The chart on page 16 breaks down the cost differences between the H&S and LCC business models, using Southwest and the US network carriers as examples. To isolate business model effects, the comparison has been performed for 737–300s and been normalised for differences in labour rates, fuel prices, aircraft configurations, and stage lengths. Even so, the 2:1 cost differential persists.
Some 70% of the difference can be attributed to explicit business model choices; another 15% percent to work rules and labour agreements; and 12% to differences in balance sheet structure and financial arrangements.
Of the 70% attributable to business model differences, the largest contributing factors by far are business pace and process complexity, and distribution cost differences (which are narrowing with the elimination of commissions).
A remarkably small proportion of the cost differential is "frills"-related. In fact, the "no frills" and "full service" labels are misleading in describing LCC and H&S carriers. It’s the relative simplicity or complexity of their business models that distinguishes them.
LCCs' growth potential
The growth of Southwest in the US over the past three decades sheds useful light on the growth and development of the LCC business model. Initially a low–cost, point–to–point Texas carrier, Southwest has broadened its original market focus and stretched its business model.
It has steadily and profitably expanded across the country, extending its service offering to the point where it now provides connections through pseudo–hubs and non–stop transcontinental flights. In its established markets, Southwest tends to have a frequency advantage over network carriers and is widely accepted among business travellers who value its efficient, reliable service.
Today, Southwest competes effectively in other airlines' hub markets and participates on a non–stop basis in a range of small markets (below 100,000 passengers per year).
We estimate that a quarter of its revenues derive from passenger trips over 1,000 miles, and more than 5% comes from trips over 2,000 miles.
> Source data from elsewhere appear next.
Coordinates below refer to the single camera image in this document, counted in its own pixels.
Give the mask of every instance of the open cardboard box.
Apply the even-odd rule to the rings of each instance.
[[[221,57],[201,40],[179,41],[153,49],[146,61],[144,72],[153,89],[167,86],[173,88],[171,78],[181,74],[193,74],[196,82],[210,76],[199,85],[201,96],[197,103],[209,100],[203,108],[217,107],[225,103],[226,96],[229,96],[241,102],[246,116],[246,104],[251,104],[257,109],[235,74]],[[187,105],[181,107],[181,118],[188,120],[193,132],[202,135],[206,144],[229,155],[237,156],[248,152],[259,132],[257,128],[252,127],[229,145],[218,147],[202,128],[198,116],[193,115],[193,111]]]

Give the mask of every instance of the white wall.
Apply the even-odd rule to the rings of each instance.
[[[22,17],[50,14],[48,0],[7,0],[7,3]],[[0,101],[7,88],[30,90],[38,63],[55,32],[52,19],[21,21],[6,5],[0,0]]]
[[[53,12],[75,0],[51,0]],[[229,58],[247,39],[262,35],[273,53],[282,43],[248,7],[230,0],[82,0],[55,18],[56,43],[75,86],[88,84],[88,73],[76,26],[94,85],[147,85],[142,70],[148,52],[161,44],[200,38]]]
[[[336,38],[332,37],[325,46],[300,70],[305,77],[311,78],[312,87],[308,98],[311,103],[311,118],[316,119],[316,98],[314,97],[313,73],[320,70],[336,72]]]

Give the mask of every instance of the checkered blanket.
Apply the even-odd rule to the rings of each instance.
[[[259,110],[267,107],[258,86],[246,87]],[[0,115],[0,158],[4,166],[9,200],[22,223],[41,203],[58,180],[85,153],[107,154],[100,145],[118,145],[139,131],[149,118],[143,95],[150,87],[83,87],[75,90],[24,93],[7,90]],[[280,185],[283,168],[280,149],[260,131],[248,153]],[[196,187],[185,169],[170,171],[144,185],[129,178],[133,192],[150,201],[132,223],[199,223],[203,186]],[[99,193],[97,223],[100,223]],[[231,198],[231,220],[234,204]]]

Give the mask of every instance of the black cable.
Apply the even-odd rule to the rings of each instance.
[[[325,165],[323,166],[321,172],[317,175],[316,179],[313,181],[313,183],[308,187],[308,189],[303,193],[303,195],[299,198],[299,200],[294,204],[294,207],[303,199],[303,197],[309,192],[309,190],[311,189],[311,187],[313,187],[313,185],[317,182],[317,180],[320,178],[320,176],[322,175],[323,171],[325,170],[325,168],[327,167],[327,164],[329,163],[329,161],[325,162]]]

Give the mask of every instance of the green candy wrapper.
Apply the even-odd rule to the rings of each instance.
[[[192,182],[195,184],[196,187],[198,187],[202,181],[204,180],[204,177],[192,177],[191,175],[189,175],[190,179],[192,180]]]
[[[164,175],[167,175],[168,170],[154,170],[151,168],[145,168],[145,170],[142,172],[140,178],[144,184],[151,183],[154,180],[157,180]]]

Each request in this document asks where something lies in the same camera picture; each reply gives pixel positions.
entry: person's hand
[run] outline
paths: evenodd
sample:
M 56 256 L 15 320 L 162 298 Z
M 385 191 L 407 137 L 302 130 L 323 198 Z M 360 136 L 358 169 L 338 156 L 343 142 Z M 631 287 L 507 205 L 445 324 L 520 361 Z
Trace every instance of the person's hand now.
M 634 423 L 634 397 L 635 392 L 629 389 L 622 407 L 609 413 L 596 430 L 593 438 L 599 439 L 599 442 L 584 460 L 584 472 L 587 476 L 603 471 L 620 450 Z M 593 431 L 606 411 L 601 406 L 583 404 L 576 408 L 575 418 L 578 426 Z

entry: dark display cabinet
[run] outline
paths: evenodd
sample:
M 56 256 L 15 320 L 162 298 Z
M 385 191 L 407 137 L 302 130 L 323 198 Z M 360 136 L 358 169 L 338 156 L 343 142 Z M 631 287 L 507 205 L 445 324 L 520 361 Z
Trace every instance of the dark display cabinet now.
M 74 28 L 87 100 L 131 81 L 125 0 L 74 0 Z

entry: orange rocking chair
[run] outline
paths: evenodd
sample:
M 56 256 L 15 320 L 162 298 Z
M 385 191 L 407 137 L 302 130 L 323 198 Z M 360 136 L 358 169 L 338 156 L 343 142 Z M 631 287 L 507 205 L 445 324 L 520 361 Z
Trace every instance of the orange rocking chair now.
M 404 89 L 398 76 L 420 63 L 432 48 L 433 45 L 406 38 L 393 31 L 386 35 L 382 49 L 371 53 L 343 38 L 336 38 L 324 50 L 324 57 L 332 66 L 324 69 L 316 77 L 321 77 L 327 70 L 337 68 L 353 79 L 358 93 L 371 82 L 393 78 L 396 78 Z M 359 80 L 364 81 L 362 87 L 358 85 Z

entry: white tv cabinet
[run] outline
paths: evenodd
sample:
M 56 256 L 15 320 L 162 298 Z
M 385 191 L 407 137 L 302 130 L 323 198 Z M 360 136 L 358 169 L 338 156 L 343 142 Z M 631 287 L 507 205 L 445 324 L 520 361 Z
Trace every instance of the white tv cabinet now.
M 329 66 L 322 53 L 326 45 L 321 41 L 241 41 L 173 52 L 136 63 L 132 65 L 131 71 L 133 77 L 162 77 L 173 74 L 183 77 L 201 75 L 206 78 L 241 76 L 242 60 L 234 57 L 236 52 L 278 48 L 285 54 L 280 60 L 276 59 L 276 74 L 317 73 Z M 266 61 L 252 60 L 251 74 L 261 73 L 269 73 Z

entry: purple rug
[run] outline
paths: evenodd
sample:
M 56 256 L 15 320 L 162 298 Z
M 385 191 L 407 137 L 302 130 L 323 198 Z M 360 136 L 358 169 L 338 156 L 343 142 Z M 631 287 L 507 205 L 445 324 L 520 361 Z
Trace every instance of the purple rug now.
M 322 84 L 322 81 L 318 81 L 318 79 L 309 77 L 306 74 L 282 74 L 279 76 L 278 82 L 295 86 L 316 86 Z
Significantly, Southwest has managed to add "network" features to its point–to–point business model without incurring most of the associated complexity costs.
By Booz’s estimates, LCCs could potentially participate in more than 70% of the US domestic market. The only sectors which provide H&S carriers appreciable protection are smaller "connect markets" that cannot be reasonably serviced on a non–stop basis (about 20% of the US domestic market) and longer haul markets, where on board services are more prized and the cost differential is smaller (about 10% of the market). This projection is not meant to suggest that Southwest and its peers will take over 70% of the market. It does, however, mean that prices will continue to fall as LCCs penetrate further, undermining the profit engines of traditional carriers. Southwest typically prices 50% lower than incumbents in the one to two hour markets it enters, reducing the price realisation of traditional carriers in those markets by 25 to 35%.
It is the LCCs' impact on overall price levels — not the loss of traffic — that poses the real threat to traditional H&S carriers. LCCs actually stimulate significant new traffic as they enter a market.
But they also bring down price levels, and those price pressures manifest themselves in a broad range of markets: in local markets to and from the hub, in shuttle markets, in connecting markets, and in adjacent markets (those not directly served by the LCC, but available via ground transportation).
As long as LCC penetration is limited, H&S carriers can compensate for these revenue pressures by leveraging "network effects" — by focusing on connecting flows and new destinations not yet served by LCCs.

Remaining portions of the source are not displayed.